Historic assays have been validated through extensive validation procedures and analyses. Re-assaying of historic drilling is ongoing with re-assayed values included in the resource estimate. Data prior to 1984 that has not been re-assayed has not been included in the resource estimate due to lack of QA/QC. The drill program design, QA/QC and interpretation of results are performed by qualified persons employing a QA/QC program consistent with NI 43-101 and industry best practices.

 

Non-IFRS Financial Measures

 

The Corporation has included certain non-IFRS financial measures in this news release, such as initial capital cost, sustaining capital cost, total capital cost, AISC, and capital intensity, which are not measures recognized under IFRS and do not have a standardized meaning prescribed by IFRS. As a result, these measures may not be comparable to similar measures reported by other corporations.
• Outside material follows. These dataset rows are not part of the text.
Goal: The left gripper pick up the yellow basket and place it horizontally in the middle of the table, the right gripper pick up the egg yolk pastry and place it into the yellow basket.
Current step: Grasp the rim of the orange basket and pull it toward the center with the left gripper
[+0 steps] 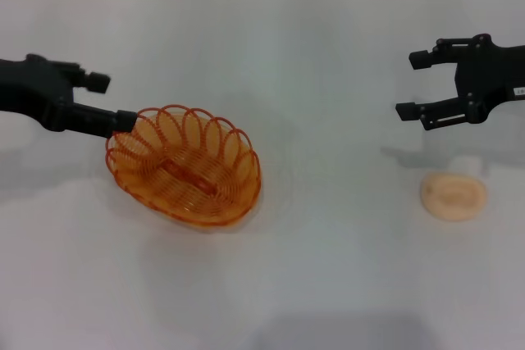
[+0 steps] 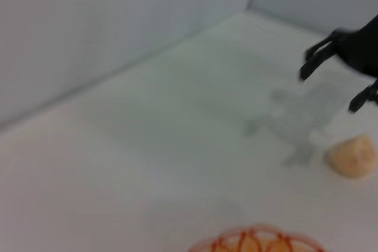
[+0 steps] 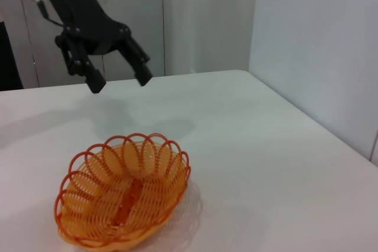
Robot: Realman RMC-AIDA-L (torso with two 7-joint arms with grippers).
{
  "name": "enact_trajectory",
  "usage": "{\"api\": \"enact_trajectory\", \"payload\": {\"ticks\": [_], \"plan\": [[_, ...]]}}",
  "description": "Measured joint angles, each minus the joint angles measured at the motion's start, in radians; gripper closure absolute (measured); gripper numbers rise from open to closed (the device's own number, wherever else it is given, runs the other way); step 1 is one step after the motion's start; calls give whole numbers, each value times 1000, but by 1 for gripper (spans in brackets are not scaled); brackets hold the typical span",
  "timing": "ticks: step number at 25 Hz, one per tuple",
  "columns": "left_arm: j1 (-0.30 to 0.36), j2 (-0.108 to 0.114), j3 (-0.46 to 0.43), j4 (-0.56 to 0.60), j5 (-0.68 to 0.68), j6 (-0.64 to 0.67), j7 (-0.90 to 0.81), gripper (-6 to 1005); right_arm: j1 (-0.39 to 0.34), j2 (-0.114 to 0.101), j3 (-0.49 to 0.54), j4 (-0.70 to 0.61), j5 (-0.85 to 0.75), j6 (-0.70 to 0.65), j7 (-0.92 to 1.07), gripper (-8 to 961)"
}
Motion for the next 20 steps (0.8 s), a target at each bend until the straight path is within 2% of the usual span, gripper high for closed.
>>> {"api": "enact_trajectory", "payload": {"ticks": [3,5,9,12,19,20], "plan": [[-12,-9,0,61,98,23,-180,126,-6,0,-3,-4,0,-1,-10,118],[-33,-4,1,70,155,27,-310,126,-9,1,-3,-4,0,-4,-18,118],[-73,11,0,74,263,18,-438,126,-12,4,-1,-4,1,-8,-34,118],[-107,11,1,74,359,-7,-488,126,-12,8,-2,-4,1,-8,-42,118],[-165,-13,31,-5,450,-58,-495,127,-9,20,-6,-4,1,-7,-51,118],[-189,-20,52,-57,472,-107,-493,127,-9,21,-6,-4,2,-7,-53,118]]}}
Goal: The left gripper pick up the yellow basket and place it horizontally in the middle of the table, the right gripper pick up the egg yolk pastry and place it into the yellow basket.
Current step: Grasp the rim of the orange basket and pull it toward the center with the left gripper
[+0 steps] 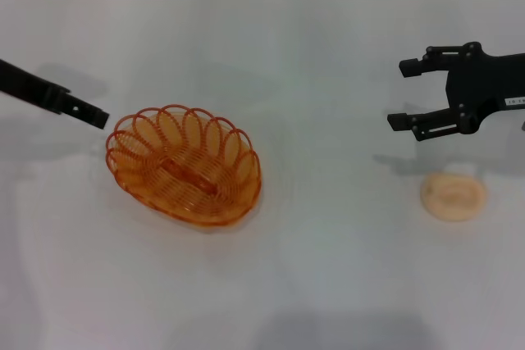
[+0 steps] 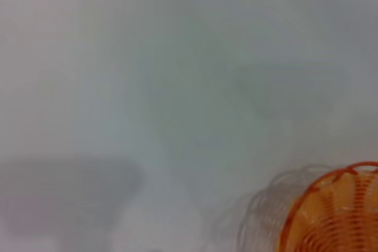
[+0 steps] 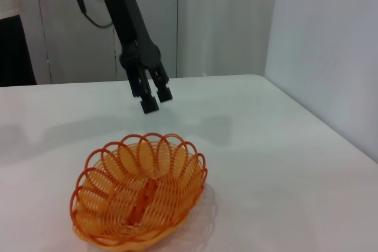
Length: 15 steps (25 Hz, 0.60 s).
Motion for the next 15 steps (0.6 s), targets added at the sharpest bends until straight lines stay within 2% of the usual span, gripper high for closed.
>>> {"api": "enact_trajectory", "payload": {"ticks": [5,15], "plan": [[-33,-7,29,-84,7,-69,12,127,-3,5,-1,0,0,0,-6,119],[-66,-43,75,-206,12,-184,27,128,-4,12,-1,0,0,5,-13,119]]}}
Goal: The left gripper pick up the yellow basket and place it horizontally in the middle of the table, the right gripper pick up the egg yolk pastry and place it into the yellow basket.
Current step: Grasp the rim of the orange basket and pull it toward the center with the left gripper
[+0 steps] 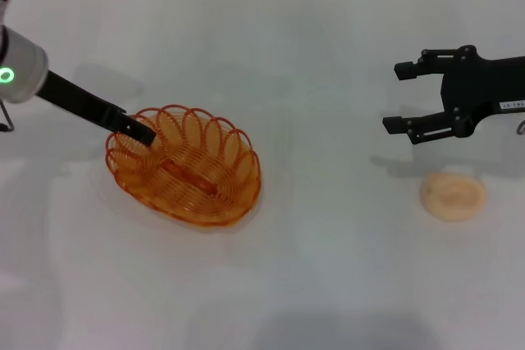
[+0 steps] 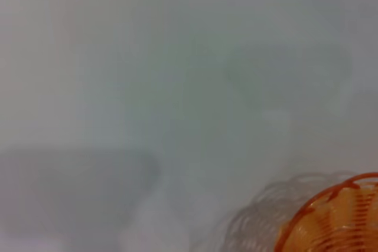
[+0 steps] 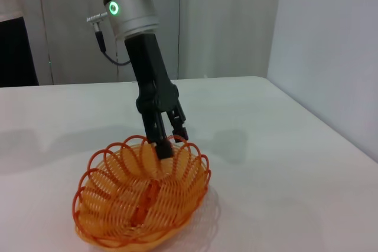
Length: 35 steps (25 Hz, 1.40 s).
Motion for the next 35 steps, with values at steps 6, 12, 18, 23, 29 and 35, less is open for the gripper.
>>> {"api": "enact_trajectory", "payload": {"ticks": [6,12,18,23,29,35], "plan": [[-6,-9,9,-17,3,-17,-12,158,3,0,5,0,0,3,-9,119],[-8,-10,9,-17,9,-20,-13,248,4,2,7,0,0,17,-10,120],[-8,-12,19,-18,10,-41,-9,400,4,1,8,0,0,18,-10,120],[-7,-12,20,-18,10,-44,-8,598,4,1,8,0,0,19,-11,120],[-2,-12,17,-18,5,-44,-6,773,0,-1,9,-1,7,20,-12,120],[0,-12,12,-8,-7,-39,-7,915,0,0,9,-2,7,20,-12,121]]}}
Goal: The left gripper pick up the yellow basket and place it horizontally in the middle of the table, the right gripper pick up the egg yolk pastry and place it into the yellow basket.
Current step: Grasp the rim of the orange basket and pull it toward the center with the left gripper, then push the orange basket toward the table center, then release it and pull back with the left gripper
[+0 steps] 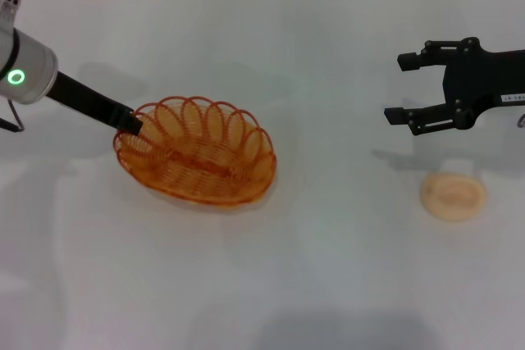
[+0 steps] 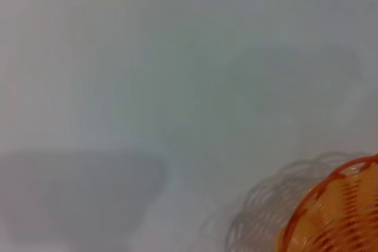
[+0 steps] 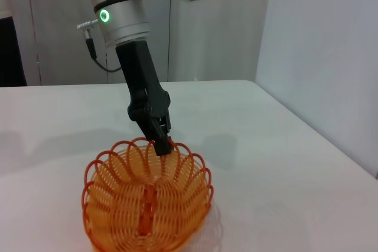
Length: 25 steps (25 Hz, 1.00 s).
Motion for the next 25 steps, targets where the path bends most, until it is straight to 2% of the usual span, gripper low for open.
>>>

Each of these measures used are intended to provide additional information to the user and should not be considered in isolation or as a substitute for measures prepared in accordance with IFRS.

 

Non-IFRS financial measures used in this news release and common to the gold mining industry are defined below.

 

Total Cash Costs and Total Cash Costs per Ounce

 

Total cash costs are reflective of the cost of production. Total cash costs reported in the PFS include mining costs, processing, general and administrative costs of the mine, off-site costs, refining costs, transportation costs and royalties. Total cash costs per ounce is calculated as total cash costs divided by payable gold ounces.

 

AISC and AISC per Ounce

 

AISC (all-in sustaining cost) is reflective of all of the expenditures that are required to produce an ounce of gold from operations. AISC reported in the PFS includes total cash costs, sustaining capital, closure costs and salvage, but excludes corporate general and administrative costs. AISC per ounce is calculated as AISC divided by payable gold ounces.

 

About O3 Mining Inc.

 

O3 Mining Inc., an Osisko Group company, is a gold explorer and mine developer on the road to produce from its highly prospective gold camps in Québec, Canada. O3 Mining benefits from the support, previous mine-building success, and expertise of the Osisko team as it grows towards being a gold producer with several multi-million-ounce deposits in Québec.

 

O3 Mining is well-capitalized and owns a 100% interest in all its properties (66,000 hectares) in Québec. O3 Mining trades on the TSX Venture Exchange and OTC Markets. The Corporation is focused on delivering superior returns to its shareholders and long-term benefits to its stakeholders.